Evolutionary Biology Unit, South Australian Museum, Adelaide, SA 5005, Australia.
PLoS One. 2018 Mar 14;13(3):e0193588. doi: 10.1371/journal.pone.0193588. eCollection 2018.
Transposable Elements (TEs) are mobile DNA sequences that make up significant fractions of amniote genomes. However, they are difficult to detect and annotate ab initio because of their variable features, lengths and clade-specific variants. We have addressed this problem by refining and developing a Comprehensive ab initio Repeat Pipeline (CARP) to identify and cluster TEs and other repetitive sequences in genome assemblies. The pipeline begins with a pairwise alignment using krishna, a custom aligner. Single linkage clustering is then carried out to produce families of repetitive elements. Consensus sequences are then filtered for protein coding genes and then annotated using Repbase and a custom library of retrovirus and reverse transcriptase sequences. This process yields three types of family: fully annotated, partially annotated and unannotated. Fully annotated families reflect recently diverged/young known TEs present in Repbase. The remaining two types of families contain a mixture of novel TEs and segmental duplications. These can be resolved by aligning these consensus sequences back to the genome to assess copy number vs. length distribution. Our pipeline has three significant advantages compared to other methods for ab initio repeat identification: 1) we generate not only consensus sequences, but keep the genomic intervals for the original aligned sequences, allowing straightforward analysis of evolutionary dynamics, 2) consensus sequences represent low-divergence, recently/currently active TE families, 3) segmental duplications are annotated as a useful by-product. We have compared our ab initio repeat annotations for 7 genome assemblies to other methods and demonstrate that CARP compares favourably with RepeatModeler, the most widely used repeat annotation package.

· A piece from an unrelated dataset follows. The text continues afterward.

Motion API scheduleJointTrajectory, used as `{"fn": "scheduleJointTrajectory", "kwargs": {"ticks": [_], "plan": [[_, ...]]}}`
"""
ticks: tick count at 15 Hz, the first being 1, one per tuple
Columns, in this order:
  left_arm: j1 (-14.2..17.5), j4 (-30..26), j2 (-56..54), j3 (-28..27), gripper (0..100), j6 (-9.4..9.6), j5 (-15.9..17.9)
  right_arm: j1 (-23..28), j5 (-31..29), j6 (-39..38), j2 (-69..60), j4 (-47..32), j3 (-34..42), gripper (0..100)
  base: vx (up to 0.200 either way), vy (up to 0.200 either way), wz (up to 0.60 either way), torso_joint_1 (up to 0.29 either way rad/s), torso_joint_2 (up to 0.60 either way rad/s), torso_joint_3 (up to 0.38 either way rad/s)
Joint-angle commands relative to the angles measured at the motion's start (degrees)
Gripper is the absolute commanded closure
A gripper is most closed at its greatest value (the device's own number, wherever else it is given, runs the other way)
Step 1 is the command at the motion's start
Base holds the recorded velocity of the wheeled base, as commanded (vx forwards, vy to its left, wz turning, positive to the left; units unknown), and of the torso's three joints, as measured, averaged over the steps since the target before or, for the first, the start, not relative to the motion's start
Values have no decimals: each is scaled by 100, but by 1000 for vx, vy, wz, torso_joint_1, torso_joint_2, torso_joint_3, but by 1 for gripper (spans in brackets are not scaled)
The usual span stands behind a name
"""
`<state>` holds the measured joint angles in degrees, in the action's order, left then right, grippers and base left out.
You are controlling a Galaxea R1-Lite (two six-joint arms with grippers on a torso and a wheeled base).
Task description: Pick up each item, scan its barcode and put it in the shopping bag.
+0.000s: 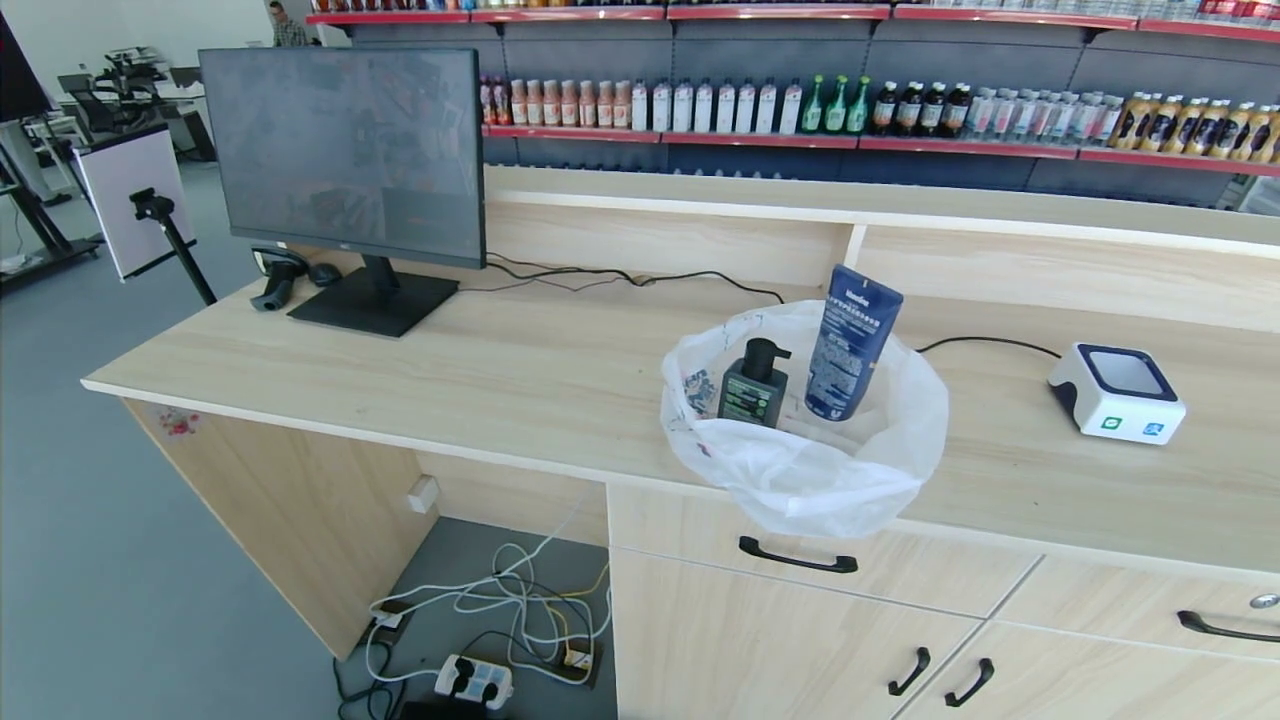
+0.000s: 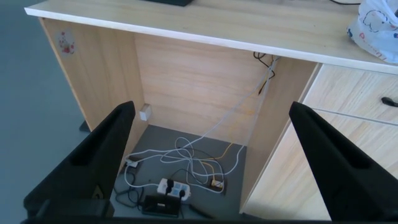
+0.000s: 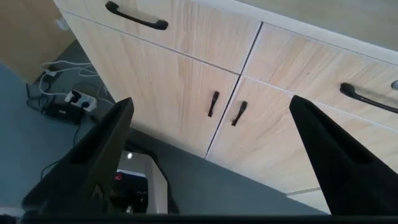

转座元件 (TEs) 是可移动的 DNA 序列,它们构成了羊膜动物基因组的重要部分。然而,由于它们的可变特征、长度和特定分支的变体,它们很难从头开始检测和注释。我们通过改进和开发一个全面的从头开始重复管道 (CARP) 来解决这个问题,以识别和聚类基因组组装中的 TEs 和其他重复序列。该管道首先使用自定义比对器 krishna 进行两两比对。然后进行单链接聚类,以产生重复元件家族。然后对保守序列进行筛选,去除蛋白质编码基因,然后使用 Repbase 和逆转录酶序列的自定义库进行注释。这个过程产生了三种类型的家族:完全注释、部分注释和未注释。完全注释的家族反映了 Repbase 中最近分化/年轻的已知 TEs。其余两种类型的家族包含新的 TEs 和片段重复。通过将这些共识序列回Align 到基因组,评估拷贝数与长度分布,可以解决这些问题。与其他从头开始重复识别方法相比,我们的管道有三个显著的优势:1)我们不仅生成共识序列,而且保留原始对齐序列的基因组间隔,允许对进化动态进行直接分析,2)共识序列代表低分化、最近/当前活跃的 TE 家族,3)片段重复被注释为有用的副产品。我们比较了 7 个基因组组装的从头开始重复注释与其他方法,并证明 CARP 与 RepeatModeler 相比具有优势,RepeatModeler 是最广泛使用的重复注释包。